▶ _What is needed_
Beginning with the first line, please repeat the entries exactly and end on the line that contains "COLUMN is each".
── Extracted information ──
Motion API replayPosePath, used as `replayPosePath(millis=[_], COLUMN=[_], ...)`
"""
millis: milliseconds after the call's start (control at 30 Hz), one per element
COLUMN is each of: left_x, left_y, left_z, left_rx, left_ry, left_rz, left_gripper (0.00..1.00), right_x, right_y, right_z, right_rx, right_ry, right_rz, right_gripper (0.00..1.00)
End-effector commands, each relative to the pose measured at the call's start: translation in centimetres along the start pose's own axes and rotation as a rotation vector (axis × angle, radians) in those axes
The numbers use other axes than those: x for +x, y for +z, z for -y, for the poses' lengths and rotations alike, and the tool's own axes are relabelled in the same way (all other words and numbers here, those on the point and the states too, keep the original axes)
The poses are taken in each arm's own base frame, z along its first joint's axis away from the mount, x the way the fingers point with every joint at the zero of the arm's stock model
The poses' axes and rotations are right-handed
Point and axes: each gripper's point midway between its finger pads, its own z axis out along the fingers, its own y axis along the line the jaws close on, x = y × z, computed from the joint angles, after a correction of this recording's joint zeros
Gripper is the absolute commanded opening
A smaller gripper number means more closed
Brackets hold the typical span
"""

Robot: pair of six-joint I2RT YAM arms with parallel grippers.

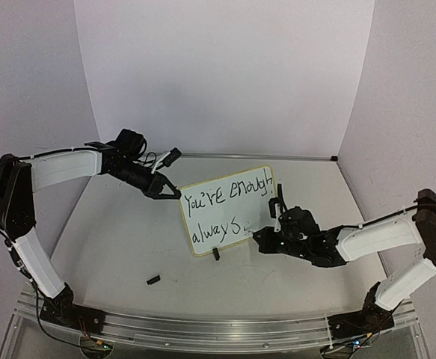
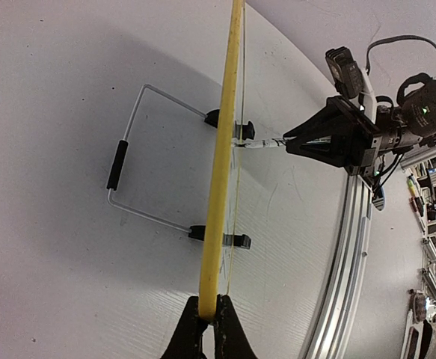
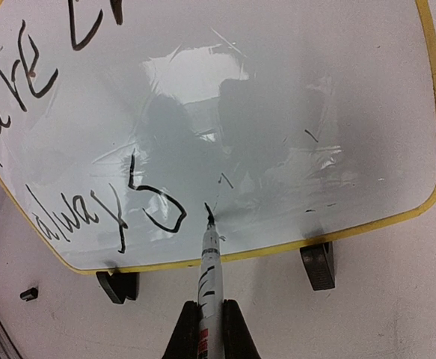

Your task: Write a sentence on the whiteboard

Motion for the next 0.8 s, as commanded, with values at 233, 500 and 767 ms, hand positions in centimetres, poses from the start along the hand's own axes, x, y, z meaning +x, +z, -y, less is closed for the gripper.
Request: replayPosePath(millis=[233, 500, 767], left_x=[0.3, -0.1, -0.8], left_y=[-0.4, -1.3, -1.7], left_z=[0.4, 1.2, 1.2], left_rx=[-0.050, -0.033, -0.055], left_ry=[0.077, 0.071, 0.044], left_rz=[-0.045, -0.019, 0.008], left_gripper=[0.00, 0.00, 0.19], right_x=[-4.0, -6.3, -8.2], right_y=[-2.9, -5.4, -7.9], right_z=[-1.5, -1.8, -4.0], right_rx=[-0.038, -0.030, -0.133], right_ry=[-0.011, -0.033, -0.111], right_rz=[0.115, 0.186, 0.239], right_gripper=[0.00, 0.00, 0.00])
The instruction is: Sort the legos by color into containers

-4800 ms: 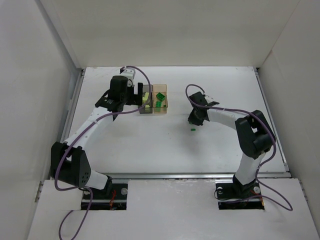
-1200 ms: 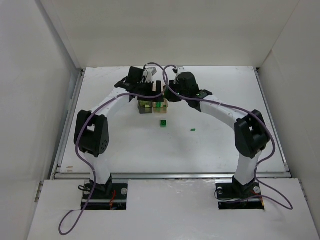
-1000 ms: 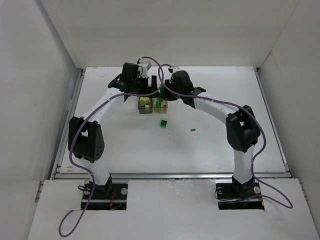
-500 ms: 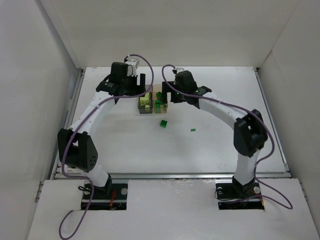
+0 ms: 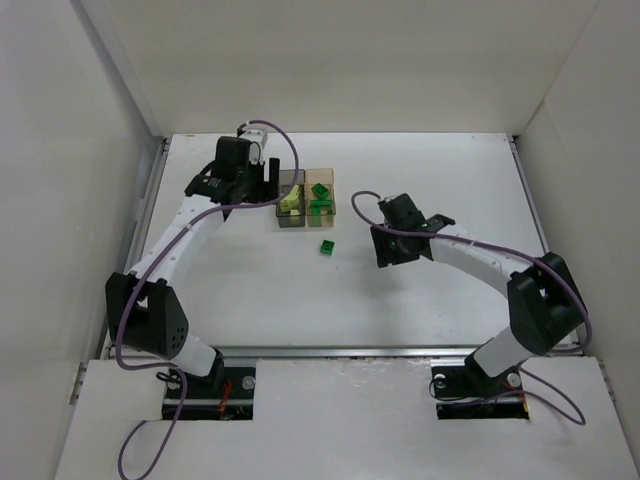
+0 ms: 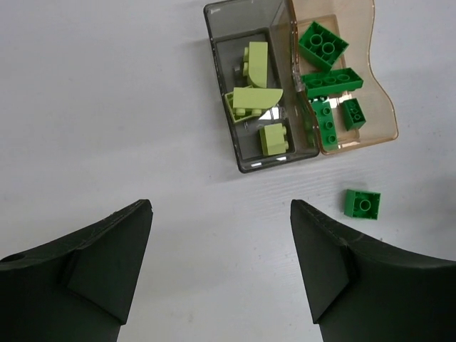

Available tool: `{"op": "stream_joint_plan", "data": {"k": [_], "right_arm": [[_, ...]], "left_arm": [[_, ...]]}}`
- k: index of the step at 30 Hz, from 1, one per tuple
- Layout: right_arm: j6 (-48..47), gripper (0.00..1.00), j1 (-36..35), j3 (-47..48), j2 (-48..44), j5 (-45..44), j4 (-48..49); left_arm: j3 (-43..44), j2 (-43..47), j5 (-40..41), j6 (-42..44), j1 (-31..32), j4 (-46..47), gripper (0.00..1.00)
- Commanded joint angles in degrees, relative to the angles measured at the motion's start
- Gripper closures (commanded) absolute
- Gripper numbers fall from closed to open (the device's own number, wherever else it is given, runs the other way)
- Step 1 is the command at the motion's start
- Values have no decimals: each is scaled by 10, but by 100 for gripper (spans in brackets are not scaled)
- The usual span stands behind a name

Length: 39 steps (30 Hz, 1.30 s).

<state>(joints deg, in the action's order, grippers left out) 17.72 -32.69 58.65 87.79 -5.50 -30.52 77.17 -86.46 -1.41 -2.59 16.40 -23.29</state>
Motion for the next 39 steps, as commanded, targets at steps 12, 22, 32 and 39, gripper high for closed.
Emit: {"op": "stream_joint_plan", "data": {"k": [12, 22, 32, 39], "right_arm": [[230, 1, 61, 53, 45, -68, -8], [656, 2, 68, -31, -10, 7, 70], [720, 28, 63, -7, 40, -55, 0], [731, 44, 63, -13, 92, -21, 14]], "left_arm": [[-61, 81, 24, -17, -2, 28, 25], [-71, 92, 13, -28, -8, 39, 25], [-91, 103, 8, -28, -8, 49, 25], [-91, 120, 19, -28, -8, 49, 25]]}}
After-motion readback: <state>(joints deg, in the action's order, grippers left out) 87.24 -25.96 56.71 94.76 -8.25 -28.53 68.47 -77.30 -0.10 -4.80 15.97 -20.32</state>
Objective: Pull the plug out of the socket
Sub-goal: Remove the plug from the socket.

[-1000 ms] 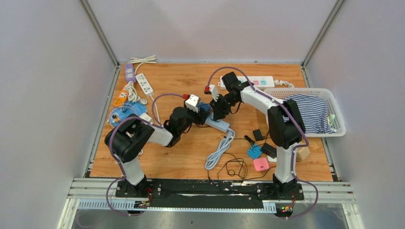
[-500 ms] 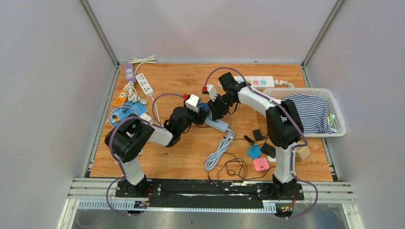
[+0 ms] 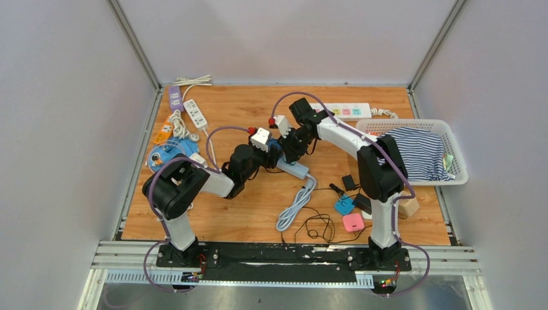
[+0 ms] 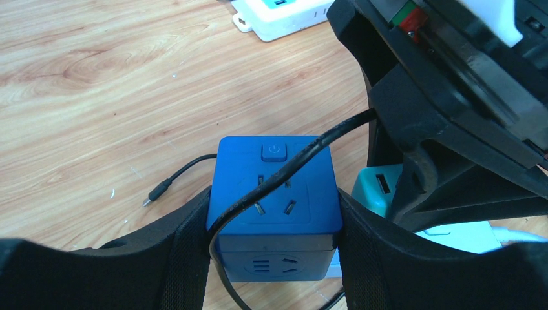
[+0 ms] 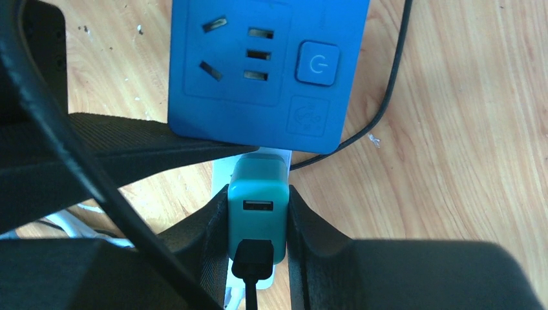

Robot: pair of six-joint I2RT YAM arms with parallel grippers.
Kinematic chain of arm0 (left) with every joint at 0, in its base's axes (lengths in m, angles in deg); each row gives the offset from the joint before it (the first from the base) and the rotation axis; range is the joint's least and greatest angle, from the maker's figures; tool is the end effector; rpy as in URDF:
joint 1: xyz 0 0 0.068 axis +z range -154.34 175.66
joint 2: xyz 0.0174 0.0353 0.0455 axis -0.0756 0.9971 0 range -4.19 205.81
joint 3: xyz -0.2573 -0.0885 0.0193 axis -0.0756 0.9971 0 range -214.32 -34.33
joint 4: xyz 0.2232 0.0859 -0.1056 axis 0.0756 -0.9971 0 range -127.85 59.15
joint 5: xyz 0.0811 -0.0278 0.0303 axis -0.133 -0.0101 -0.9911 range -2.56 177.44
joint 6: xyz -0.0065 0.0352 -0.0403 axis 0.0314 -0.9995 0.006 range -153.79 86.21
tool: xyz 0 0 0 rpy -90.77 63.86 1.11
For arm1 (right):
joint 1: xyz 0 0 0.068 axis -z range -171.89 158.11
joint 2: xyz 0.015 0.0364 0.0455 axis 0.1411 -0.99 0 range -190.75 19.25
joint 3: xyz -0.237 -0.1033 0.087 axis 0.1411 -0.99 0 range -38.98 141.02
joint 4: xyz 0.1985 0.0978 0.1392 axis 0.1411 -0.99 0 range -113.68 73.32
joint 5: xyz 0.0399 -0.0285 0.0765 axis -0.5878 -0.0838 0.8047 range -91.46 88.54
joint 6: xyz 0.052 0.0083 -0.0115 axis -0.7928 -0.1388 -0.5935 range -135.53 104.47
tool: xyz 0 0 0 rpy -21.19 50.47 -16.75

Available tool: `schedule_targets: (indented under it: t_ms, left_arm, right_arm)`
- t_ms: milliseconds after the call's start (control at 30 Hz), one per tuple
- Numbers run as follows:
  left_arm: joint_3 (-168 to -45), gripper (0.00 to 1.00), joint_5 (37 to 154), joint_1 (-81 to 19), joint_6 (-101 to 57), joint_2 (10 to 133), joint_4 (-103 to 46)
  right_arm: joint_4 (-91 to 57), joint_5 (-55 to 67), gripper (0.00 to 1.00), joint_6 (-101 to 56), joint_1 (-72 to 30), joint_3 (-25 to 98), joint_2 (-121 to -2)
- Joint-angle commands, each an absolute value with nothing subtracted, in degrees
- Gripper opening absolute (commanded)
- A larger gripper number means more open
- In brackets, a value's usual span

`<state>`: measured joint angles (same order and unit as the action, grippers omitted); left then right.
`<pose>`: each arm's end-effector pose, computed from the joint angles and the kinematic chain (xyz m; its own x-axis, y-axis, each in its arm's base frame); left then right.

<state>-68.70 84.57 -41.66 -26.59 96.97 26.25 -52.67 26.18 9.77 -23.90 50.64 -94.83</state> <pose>0.2642 -0.1992 0.1526 -0.2037 -0.0022 -0.9790 0.5451 0.8304 -0.1153 0.3537 0.2406 0.2160 -0.3833 -0.6860 -0.6184 -0.9152 0.3723 0.1541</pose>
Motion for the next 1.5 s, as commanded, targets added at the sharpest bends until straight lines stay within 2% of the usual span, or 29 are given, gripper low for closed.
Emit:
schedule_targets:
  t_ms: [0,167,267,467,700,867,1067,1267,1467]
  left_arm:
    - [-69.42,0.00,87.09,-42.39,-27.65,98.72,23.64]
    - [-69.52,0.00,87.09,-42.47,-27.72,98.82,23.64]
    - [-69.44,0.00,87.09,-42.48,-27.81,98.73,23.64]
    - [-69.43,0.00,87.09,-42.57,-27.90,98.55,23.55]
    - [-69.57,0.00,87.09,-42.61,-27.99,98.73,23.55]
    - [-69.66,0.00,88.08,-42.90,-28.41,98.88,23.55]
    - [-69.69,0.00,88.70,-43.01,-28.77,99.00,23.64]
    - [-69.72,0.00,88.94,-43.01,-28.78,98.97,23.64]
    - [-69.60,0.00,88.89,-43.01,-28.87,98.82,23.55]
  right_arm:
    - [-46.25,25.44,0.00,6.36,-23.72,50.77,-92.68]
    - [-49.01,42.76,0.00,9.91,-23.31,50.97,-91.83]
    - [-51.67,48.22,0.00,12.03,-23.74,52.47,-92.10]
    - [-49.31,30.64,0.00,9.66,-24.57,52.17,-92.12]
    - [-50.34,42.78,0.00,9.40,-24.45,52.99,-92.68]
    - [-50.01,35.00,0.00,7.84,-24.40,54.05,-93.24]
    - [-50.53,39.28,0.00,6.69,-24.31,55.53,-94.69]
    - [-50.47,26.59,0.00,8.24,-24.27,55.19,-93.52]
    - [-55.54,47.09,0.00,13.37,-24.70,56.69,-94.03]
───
▶ _Output for this task_
Motion API replayPosePath, used as `replayPosePath(millis=[_], COLUMN=[_], ...)`
"""
millis: milliseconds after the call's start (control at 30 Hz), one per element
COLUMN is each of: left_x, left_y, left_z, left_rx, left_ry, left_rz, left_gripper (0.00..1.00), right_x, right_y, right_z, right_rx, right_ry, right_rz, right_gripper (0.00..1.00)

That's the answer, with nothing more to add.